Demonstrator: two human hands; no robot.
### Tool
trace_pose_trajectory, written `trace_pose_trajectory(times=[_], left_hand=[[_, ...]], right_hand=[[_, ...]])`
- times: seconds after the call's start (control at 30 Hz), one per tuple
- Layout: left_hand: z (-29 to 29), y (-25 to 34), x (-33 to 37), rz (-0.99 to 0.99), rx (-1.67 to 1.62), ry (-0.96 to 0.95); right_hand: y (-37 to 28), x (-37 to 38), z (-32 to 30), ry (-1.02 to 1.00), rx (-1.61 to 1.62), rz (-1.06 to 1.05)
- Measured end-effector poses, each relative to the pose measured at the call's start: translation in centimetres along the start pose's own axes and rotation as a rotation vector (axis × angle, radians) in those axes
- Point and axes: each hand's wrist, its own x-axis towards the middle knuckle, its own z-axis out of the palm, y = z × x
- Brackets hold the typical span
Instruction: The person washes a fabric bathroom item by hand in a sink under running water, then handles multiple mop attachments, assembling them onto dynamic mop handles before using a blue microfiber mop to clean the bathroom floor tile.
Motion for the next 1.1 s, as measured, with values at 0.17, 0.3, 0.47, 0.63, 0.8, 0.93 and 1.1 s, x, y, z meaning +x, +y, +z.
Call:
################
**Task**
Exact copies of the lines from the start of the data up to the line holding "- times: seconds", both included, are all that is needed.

**Task output**
Demonstrator: two human hands; no robot.
### Tool
trace_pose_trajectory, written `trace_pose_trajectory(times=[_], left_hand=[[_, ...]], right_hand=[[_, ...]])`
- times: seconds after the call's start (control at 30 Hz), one per tuple

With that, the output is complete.